Raw data:
--------------------------------------------------

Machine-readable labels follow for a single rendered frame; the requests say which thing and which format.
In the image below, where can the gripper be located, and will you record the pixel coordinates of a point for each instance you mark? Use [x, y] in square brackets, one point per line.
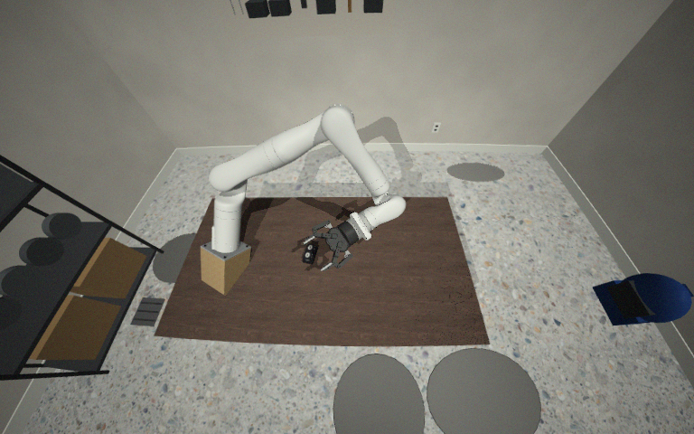
[339, 239]

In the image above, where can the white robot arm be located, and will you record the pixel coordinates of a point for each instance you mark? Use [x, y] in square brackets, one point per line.
[337, 124]

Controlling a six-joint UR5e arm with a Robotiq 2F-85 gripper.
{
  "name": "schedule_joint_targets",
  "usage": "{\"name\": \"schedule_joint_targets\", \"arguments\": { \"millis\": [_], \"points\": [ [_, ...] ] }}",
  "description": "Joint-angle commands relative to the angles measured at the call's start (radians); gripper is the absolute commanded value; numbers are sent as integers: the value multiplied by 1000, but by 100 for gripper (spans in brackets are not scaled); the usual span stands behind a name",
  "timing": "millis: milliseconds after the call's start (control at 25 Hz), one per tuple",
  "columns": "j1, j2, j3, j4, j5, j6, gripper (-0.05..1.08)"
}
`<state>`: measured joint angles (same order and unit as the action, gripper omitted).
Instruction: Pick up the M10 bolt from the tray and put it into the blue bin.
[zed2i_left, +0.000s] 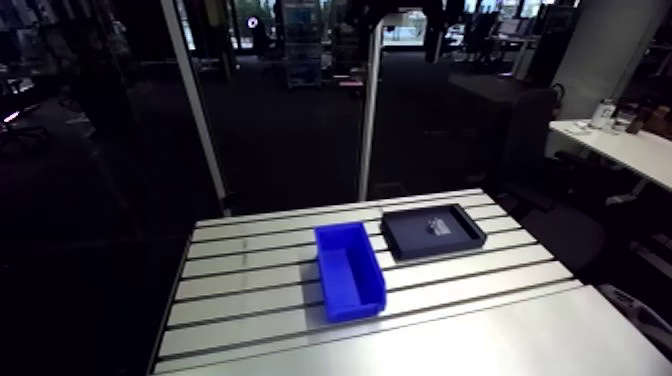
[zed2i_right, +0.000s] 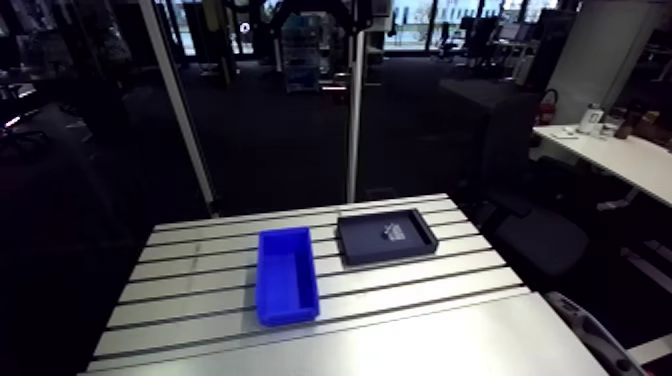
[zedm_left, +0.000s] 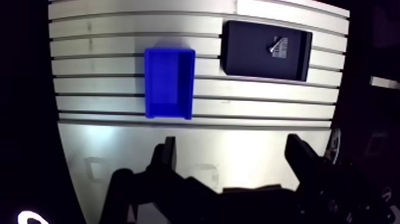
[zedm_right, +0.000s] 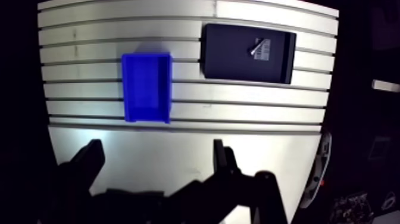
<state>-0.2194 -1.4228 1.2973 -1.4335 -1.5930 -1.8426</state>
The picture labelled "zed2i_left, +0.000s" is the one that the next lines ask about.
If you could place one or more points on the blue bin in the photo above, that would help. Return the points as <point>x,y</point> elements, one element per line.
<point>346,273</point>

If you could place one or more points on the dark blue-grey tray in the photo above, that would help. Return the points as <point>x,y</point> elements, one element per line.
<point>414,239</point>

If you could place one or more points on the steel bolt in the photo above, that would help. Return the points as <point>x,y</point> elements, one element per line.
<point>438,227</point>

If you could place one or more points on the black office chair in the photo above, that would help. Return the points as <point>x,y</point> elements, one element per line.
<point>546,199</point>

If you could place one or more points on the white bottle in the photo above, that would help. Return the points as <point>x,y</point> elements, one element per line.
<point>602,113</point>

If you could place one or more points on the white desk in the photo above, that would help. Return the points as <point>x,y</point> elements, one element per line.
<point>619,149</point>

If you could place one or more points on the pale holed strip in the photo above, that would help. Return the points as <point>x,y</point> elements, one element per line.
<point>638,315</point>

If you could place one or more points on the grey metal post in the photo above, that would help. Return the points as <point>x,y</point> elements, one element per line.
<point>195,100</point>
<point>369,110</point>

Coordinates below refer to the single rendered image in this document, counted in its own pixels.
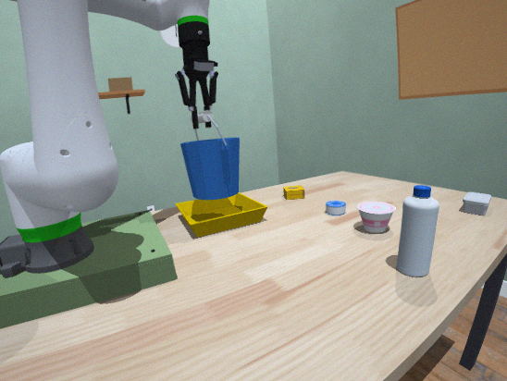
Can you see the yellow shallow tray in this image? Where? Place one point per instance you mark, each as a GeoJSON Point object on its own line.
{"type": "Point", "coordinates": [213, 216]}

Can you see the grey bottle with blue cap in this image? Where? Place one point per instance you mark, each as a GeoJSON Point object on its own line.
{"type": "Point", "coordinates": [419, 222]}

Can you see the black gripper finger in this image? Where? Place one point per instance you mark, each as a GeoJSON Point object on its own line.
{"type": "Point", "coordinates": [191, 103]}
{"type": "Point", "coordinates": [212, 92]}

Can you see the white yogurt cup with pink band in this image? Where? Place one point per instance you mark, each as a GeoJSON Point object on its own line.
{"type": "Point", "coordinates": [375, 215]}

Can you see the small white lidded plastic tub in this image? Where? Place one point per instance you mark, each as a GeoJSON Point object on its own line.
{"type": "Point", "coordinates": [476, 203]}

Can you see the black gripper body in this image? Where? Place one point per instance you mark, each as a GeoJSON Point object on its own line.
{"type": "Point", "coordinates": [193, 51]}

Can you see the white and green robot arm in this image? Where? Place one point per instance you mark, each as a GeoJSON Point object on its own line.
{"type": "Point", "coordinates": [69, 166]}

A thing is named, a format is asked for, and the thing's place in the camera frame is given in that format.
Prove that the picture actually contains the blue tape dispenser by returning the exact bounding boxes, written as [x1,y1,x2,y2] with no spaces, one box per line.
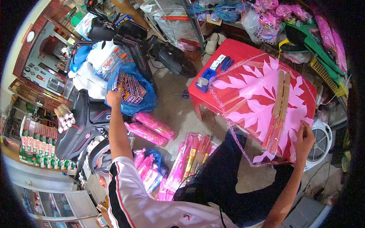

--------------------------------------------------

Task statement: Print exactly the lines above that run from the one with "action, gripper omitted)." down to the one with "[zedm_right, +0.000s]", and omit the pictures.

Response to the task:
`<state>`: measured joint angles (same order and unit as the action, gripper omitted).
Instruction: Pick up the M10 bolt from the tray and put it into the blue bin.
[zed2i_left, +0.000s] 
[zed2i_right, +0.000s] 
[zedm_left, +0.000s] 
[zedm_right, +0.000s] 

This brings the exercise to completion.